DIRECTIONS FOR THIS TASK: A word-for-word repetition of all the entries is required.

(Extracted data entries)
····················

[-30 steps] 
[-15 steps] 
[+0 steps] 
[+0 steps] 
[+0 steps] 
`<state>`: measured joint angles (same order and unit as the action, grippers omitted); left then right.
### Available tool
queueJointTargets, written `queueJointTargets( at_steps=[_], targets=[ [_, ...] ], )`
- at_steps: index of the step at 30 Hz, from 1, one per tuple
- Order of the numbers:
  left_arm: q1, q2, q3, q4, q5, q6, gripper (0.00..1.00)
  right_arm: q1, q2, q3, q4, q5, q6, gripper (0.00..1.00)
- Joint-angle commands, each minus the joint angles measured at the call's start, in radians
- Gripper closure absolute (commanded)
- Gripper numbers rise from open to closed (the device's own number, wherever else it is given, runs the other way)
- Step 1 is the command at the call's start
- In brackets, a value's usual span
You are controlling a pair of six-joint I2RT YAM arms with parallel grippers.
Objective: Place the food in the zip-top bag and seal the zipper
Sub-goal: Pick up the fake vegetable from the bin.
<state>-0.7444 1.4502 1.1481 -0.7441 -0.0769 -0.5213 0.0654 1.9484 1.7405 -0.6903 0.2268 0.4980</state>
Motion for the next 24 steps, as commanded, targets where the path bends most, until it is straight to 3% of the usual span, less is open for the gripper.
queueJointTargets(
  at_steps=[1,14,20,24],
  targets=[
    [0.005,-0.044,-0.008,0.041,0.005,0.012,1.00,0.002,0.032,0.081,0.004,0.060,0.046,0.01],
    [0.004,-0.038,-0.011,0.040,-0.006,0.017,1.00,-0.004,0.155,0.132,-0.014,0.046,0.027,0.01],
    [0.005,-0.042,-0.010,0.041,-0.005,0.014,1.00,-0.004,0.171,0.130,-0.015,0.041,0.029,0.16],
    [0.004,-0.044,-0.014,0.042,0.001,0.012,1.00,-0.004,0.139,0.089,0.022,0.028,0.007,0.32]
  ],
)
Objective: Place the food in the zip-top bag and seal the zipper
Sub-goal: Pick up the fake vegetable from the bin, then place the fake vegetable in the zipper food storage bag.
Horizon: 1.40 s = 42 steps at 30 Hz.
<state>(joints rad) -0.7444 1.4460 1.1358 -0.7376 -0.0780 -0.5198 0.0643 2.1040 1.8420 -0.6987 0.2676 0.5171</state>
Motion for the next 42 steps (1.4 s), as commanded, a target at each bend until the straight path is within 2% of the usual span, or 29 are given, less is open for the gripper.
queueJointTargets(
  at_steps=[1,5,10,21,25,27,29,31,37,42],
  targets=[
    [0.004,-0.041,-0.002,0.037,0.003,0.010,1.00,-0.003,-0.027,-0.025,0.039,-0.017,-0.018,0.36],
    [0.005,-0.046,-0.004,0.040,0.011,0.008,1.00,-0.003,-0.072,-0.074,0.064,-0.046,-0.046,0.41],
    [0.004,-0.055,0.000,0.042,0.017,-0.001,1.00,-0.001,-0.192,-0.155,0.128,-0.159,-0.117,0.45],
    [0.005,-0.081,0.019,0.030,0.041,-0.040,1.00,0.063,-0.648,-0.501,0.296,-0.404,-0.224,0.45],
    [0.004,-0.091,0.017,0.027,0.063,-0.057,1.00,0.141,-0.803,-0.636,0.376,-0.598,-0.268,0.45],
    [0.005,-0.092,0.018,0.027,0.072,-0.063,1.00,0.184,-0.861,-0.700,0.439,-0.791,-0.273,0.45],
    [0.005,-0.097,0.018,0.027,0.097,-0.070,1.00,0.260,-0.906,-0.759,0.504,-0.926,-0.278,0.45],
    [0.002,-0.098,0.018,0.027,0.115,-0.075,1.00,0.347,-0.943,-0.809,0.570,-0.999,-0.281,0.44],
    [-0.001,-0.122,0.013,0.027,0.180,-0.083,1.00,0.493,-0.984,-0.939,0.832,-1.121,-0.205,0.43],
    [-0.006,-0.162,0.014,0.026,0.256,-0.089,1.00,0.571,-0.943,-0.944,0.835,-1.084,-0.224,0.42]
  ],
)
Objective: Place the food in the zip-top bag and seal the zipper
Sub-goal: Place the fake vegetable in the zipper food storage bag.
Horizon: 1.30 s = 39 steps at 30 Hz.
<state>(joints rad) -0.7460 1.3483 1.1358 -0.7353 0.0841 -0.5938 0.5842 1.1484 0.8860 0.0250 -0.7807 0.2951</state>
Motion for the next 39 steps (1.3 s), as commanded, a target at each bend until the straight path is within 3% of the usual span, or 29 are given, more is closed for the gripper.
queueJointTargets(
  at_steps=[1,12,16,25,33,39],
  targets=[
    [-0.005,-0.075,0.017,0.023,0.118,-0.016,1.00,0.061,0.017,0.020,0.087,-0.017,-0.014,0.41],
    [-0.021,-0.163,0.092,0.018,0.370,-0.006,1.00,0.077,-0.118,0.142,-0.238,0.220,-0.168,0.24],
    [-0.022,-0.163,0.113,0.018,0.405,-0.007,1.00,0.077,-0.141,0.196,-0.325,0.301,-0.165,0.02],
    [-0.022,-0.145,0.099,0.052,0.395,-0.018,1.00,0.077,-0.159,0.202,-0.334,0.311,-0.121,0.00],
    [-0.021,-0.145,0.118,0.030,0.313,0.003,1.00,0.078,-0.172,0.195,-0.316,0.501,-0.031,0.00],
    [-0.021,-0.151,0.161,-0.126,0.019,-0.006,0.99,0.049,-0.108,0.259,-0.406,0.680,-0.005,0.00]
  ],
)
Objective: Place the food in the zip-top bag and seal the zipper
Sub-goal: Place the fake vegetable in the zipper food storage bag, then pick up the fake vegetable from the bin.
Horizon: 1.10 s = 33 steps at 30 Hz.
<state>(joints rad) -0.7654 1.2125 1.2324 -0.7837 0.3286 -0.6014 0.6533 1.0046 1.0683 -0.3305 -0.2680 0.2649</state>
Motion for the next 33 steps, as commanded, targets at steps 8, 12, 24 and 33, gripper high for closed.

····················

WRITTEN ANSWER:
[-30 steps] 
[-15 steps] 
[+0 steps] 
[+0 steps] 
[+0 steps] 
`<state>`: measured joint angles (same order and unit as the action, grippers omitted); left then right.
### Available tool
queueJointTargets, written `queueJointTargets( at_steps=[_], targets=[ [_, ...] ], )`
- at_steps: index of the step at 30 Hz, from 1, one per tuple
- Order of the numbers:
  left_arm: q1, q2, q3, q4, q5, q6, gripper (0.00..1.00)
  right_arm: q1, q2, q3, q4, q5, q6, gripper (0.00..1.00)
- Joint-angle commands, each minus the joint angles measured at the call's start, in radians
- Gripper closure absolute (commanded)
- Gripper numbers rise from open to closed (the device's own number, wherever else it is given, runs the other way)
- Step 1 is the command at the call's start
- In brackets, a value's usual span
You are controlling a pair of six-joint I2RT YAM arms with parallel grippers.
Objective: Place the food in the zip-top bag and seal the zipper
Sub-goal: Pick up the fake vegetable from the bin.
<state>-0.7444 1.4502 1.1481 -0.7441 -0.0769 -0.5213 0.0654 1.9484 1.7405 -0.6903 0.2268 0.4980</state>
Motion for the next 24 steps, as commanded, targets where the path bends most, until it is straight to 3% of the usual span, less is open for the gripper.
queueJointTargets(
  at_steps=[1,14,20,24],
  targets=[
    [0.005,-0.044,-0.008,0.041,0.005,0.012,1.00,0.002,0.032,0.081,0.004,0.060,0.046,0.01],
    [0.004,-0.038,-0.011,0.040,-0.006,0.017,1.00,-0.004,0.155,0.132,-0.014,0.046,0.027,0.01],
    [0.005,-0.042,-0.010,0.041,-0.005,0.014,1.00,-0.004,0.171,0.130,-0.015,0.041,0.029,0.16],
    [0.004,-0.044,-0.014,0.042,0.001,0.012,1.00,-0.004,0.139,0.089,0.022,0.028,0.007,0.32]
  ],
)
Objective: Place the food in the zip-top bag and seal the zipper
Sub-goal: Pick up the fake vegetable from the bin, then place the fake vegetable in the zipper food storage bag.
Horizon: 1.40 s = 42 steps at 30 Hz.
<state>(joints rad) -0.7444 1.4460 1.1358 -0.7376 -0.0780 -0.5198 0.0643 2.1040 1.8420 -0.6987 0.2676 0.5171</state>
Motion for the next 42 steps (1.4 s), as commanded, a target at each bend until the straight path is within 2% of the usual span, or 29 are given, less is open for the gripper.
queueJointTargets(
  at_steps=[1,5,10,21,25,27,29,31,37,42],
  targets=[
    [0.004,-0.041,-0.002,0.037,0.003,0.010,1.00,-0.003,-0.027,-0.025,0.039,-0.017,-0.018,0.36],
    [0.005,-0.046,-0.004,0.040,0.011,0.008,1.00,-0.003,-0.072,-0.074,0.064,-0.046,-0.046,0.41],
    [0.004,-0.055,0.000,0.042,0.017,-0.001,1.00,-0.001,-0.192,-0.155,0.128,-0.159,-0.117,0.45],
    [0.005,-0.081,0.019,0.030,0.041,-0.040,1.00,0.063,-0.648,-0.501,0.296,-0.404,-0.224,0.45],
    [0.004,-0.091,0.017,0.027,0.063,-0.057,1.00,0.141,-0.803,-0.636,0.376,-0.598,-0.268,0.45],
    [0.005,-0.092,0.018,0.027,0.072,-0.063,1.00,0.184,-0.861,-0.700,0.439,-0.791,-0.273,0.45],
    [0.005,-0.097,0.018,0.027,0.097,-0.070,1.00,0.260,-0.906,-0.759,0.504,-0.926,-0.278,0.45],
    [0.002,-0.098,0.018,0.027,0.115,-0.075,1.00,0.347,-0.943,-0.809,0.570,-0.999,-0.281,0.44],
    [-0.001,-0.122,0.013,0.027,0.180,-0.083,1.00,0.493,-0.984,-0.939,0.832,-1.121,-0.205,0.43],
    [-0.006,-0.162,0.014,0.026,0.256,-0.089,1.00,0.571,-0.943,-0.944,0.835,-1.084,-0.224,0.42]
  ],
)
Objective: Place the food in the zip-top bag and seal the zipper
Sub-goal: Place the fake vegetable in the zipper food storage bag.
Horizon: 1.30 s = 39 steps at 30 Hz.
<state>(joints rad) -0.7460 1.3483 1.1358 -0.7353 0.0841 -0.5938 0.5842 1.1484 0.8860 0.0250 -0.7807 0.2951</state>
Motion for the next 39 steps (1.3 s), as commanded, a target at each bend until the straight path is within 3% of the usual span, or 29 are given, more is closed for the gripper.
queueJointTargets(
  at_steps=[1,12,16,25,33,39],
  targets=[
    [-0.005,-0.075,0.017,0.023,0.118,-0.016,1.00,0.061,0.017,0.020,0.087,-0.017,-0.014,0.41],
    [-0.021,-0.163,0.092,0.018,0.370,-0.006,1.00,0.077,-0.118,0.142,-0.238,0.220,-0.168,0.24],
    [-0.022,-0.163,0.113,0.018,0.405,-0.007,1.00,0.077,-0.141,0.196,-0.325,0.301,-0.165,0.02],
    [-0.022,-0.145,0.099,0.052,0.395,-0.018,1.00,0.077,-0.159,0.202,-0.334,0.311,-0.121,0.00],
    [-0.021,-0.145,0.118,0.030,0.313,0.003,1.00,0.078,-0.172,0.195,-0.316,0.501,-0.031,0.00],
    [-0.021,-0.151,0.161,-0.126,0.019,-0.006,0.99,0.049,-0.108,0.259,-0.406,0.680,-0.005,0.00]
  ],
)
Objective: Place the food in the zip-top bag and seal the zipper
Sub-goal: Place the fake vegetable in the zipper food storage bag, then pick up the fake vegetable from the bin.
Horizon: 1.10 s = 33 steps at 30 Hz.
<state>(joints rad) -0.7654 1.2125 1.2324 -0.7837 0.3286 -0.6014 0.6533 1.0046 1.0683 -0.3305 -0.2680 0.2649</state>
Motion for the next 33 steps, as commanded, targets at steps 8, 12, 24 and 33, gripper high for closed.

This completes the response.